2110330, “Would I do it all again? I would,” Taylor says.
Posted by ChuckFoPrez, Sun Jan-13-13 08:25 AM
2110458, and these are the ppl we talk shit about on the regular. i knew
Posted by poetx, Sun Jan-13-13 01:26 PM
taylor was one of the best in the game on the field, but i'd have never guessed he was going through all of this off the field.

when i lived up in md, a friend of mine was friends w/ a running back for the r*dskins. used to play for atl. he was still one of the premier backs in the league with WAS. he had a bruising style. he told my boy that he had to drink a whole fifth of jack just to numb the pain enough to get out of bed on monday.

if anybody should be allowed to smoke weed (medicinally) its nfl players.

alchohol is 'legal'. but dude was fucking up his liver and who knows what else just to fight the pain of playing.



a line in that article was telling, that training staff and team doctors only cared about getting guys healthy enough to play. that's like in college where the team academic advisors only cared about getting us to do enough in class to be eligible.


peace & blessings,

x.

www.twitter.com/poetx

=========================================
** i move away from the mic to breathe in
2110525, & after all that he says he'd do it all again. I have no sympathy.
Posted by Binlahab, Sun Jan-13-13 02:00 PM
Is what it is.
2110560, ^^^
Posted by BrooklynWHAT, Sun Jan-13-13 02:16 PM
2110598, But do you appreciate more what these guys go through?
Posted by Wonderl33t, Sun Jan-13-13 02:44 PM
I don't think he or anyone else is looking for sympathy.


<--- Blind faith
2110618, Always have. People get killed playing football.
Posted by Binlahab, Sun Jan-13-13 03:00 PM
Permanently handicapped. It's a violent game. Anyone who plays, watches or enjoys the game understands & appreciates that


do or die
2110590, After I read this, I read the entire thing aloud to my girlfriend.
Posted by Frank Longo, Sun Jan-13-13 02:36 PM
This is simply shocking and devastating. I can't comprehend what to think about it right now. Absolutely insane.
2110600, I remember hearing the near amputation story while he was playing
Posted by MothershipConnection, Sun Jan-13-13 02:44 PM
Pretty much anyone who makes and lasts in the NFL is nuts when it comes to pain tolerance.
2110632, this is why i hate to see guys booed or catching shit for either ...
Posted by ConcreteCharlie, Sun Jan-13-13 03:12 PM
playing hurt and not playing well or sitting out because they really should.
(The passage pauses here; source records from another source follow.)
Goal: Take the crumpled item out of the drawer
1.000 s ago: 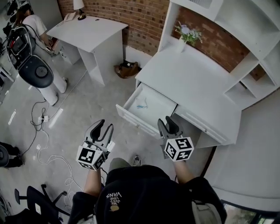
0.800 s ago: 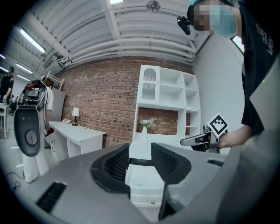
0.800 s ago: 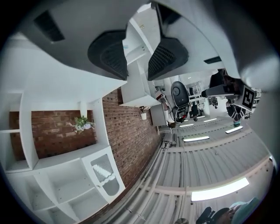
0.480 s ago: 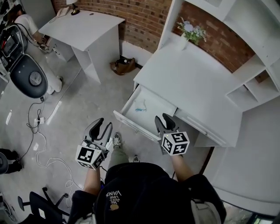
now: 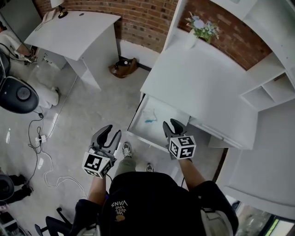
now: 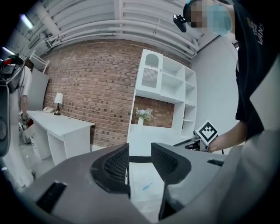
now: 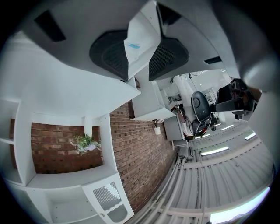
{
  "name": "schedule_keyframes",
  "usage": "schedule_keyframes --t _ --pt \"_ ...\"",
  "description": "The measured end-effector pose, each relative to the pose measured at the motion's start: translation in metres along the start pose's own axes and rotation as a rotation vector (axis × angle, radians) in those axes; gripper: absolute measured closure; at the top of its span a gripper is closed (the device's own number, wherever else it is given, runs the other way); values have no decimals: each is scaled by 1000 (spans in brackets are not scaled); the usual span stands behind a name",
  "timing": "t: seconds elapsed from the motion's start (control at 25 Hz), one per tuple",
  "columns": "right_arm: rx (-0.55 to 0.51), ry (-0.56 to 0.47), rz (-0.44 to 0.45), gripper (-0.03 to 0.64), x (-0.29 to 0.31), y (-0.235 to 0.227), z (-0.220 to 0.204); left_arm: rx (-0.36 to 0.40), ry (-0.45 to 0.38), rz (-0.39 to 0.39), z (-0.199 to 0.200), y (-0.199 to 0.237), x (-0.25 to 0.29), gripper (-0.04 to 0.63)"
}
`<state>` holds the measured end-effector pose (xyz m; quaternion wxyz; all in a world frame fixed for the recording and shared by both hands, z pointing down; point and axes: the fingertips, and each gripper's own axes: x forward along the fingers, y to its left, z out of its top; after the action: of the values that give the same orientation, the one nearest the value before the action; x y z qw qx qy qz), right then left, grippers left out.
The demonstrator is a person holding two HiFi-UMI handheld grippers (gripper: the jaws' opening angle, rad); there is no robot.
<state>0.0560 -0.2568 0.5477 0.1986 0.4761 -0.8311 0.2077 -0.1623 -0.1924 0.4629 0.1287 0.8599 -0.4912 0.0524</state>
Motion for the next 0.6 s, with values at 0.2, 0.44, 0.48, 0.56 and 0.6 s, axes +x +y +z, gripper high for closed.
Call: schedule_keyframes --t 0.2,0.44,0.48,0.56,0.6 --pt "-1 97 -32 476 46 -11 -27 -15 42 -61 -15 17 27 460" --pt "3 204 -56 473 95 -32 -63 -17 96 -117 -33 33 61 460" --pt "1 220 -60 472 102 -34 -69 -18 98 -130 -34 35 65 460" --pt "0 255 -66 472 115 -37 -81 -18 104 -148 -36 40 73 460" --pt "0 274 -66 472 121 -38 -86 -16 108 -155 -37 42 77 460"
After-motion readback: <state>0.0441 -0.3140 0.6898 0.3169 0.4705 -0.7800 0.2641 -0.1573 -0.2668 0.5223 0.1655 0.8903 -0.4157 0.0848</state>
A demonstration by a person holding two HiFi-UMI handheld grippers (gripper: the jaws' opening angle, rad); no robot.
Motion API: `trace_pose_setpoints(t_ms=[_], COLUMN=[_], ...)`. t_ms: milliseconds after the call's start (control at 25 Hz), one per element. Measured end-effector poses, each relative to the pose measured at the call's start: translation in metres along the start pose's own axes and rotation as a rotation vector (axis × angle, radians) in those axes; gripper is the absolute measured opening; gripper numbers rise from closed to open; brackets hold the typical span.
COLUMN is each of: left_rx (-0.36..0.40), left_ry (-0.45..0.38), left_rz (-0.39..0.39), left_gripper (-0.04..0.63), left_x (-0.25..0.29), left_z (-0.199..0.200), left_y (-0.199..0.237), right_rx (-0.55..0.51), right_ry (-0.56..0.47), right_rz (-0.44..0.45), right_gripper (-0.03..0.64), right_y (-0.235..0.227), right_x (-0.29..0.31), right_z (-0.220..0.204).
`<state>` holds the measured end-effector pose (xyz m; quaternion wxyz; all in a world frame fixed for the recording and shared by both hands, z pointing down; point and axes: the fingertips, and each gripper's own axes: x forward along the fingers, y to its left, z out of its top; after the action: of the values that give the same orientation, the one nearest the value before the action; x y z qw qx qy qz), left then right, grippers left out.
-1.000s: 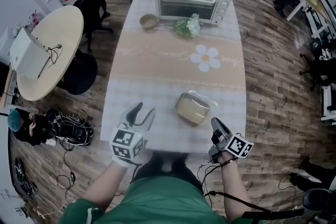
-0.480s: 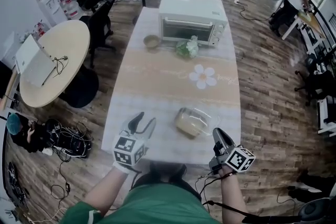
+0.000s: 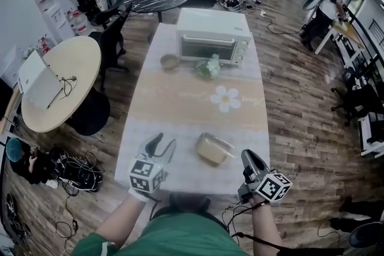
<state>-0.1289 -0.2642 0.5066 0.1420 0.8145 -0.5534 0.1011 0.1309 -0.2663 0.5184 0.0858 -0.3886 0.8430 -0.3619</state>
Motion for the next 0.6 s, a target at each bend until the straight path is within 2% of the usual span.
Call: trace_pose_setpoints(t_ms=[280, 600], left_rx=[0.005, -0.003], left_ry=[-0.031, -0.053], left_rz=[-0.004, -0.011], left_gripper=[0.186, 0.179], left_x=[0.0, 0.002], left_z=[0.016, 0.029], left_y=[-0.004, -0.008], right_rx=[-0.045, -0.04], right_ry=[-0.064, -0.148], right_rz=[0.02, 0.093], right_gripper=[0.04, 0.04], right_y=[0.018, 0.042], right_x=[-0.01, -0.019], right_z=[0.026, 0.058])
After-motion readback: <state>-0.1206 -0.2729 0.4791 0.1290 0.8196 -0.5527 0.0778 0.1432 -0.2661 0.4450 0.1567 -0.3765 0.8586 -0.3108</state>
guys in the NFL and NHL are playing with such serious injuries on such a regular basis. i am sure it's true in baseball and basketball and soccer, too. i have seen guys in the NHL who couldn't bend over to pick up their equipment go out and log 20 minutes. obviously taylor is not unique in the NFL.
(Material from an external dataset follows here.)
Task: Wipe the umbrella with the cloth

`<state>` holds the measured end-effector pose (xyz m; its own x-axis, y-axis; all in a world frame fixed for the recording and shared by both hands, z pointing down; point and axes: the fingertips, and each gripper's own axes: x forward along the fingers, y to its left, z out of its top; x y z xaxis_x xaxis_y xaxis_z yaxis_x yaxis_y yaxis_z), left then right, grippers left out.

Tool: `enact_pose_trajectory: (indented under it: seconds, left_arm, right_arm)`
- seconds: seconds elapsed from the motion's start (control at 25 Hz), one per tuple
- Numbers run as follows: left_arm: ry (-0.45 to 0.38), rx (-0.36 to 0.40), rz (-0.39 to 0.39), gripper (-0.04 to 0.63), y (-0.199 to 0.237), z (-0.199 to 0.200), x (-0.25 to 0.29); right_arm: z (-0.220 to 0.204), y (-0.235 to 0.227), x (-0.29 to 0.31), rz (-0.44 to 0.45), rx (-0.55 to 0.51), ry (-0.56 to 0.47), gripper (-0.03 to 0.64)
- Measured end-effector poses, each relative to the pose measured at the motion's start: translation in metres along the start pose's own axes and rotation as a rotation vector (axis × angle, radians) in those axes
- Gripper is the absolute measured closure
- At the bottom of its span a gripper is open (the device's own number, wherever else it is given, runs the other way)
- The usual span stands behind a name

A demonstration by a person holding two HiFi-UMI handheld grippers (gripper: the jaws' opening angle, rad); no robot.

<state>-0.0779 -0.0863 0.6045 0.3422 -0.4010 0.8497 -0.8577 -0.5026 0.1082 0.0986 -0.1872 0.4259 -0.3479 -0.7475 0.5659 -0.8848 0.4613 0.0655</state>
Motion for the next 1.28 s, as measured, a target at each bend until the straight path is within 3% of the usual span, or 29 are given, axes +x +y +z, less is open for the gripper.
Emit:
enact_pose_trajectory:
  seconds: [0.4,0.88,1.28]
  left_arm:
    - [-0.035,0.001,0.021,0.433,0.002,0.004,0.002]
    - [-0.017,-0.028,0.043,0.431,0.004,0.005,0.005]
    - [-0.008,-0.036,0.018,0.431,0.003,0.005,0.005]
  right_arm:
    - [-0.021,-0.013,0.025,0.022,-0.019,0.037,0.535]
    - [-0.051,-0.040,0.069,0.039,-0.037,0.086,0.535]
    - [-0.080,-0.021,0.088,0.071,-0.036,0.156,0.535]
and i get that the fans aren't aware but they should be more aware of the possibility. like last year people were roasting gaborik and kesler, those guys were beat to shit. gabs needed surgery that he still hasn't recovered from, kesler played hurt for most of the year and last year's playoffs.
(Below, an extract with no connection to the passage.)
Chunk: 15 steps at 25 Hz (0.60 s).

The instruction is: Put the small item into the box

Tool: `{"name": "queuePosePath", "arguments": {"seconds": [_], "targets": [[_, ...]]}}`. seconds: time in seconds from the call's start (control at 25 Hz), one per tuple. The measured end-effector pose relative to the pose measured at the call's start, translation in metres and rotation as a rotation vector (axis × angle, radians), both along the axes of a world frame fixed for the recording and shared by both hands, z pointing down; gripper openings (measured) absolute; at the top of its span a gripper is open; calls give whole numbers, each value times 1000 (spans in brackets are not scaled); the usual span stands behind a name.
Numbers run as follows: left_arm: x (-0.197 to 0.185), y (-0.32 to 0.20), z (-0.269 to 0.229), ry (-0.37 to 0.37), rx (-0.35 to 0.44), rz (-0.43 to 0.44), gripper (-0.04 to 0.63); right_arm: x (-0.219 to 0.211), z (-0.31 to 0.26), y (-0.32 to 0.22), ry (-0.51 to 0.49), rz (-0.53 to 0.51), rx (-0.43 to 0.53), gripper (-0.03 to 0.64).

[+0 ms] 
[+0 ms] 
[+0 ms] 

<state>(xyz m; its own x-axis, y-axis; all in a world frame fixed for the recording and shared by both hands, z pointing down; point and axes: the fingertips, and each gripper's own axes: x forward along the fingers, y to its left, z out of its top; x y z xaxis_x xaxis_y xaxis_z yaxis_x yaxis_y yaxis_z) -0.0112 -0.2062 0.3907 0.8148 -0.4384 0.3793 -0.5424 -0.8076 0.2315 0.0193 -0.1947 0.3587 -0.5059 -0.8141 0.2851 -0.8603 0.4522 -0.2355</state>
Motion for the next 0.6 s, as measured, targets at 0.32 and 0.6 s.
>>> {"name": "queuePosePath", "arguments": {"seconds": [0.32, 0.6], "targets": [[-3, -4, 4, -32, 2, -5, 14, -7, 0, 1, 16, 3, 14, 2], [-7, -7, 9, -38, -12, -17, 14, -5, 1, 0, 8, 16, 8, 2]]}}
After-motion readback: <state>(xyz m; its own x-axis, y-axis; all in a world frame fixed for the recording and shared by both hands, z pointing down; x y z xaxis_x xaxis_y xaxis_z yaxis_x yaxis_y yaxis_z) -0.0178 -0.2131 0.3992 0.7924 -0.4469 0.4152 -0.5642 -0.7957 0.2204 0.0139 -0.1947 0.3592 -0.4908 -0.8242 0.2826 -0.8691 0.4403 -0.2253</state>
it's not a tough concept to understand, if you are nowhere near 100%, your play is going to suffer and you shouldn't be getting traded by every armchair GM or booed by every asshole drunk fan.
2110636, How does that old saying go?
Posted by MothershipConnection, Sun Jan-13-13 03:14 PM
Out for a month in baseball, out for a week in basketball, out for a quarter in football, and out for a shift in hockey.
2110644, lol, yeah, pretty accurate
Posted by ConcreteCharlie, Sun Jan-13-13 03:17 PM
you don't see many other sports where guys cut their faces open and are like "ok, get those 50 stitches in fast so i can get back before intermission."

i remember when i was a kid i saw karl malone blow up zeke's face with an elbow and i thought it was horrific. it's not as bad as blocking a 100 MPH shot with your nose though.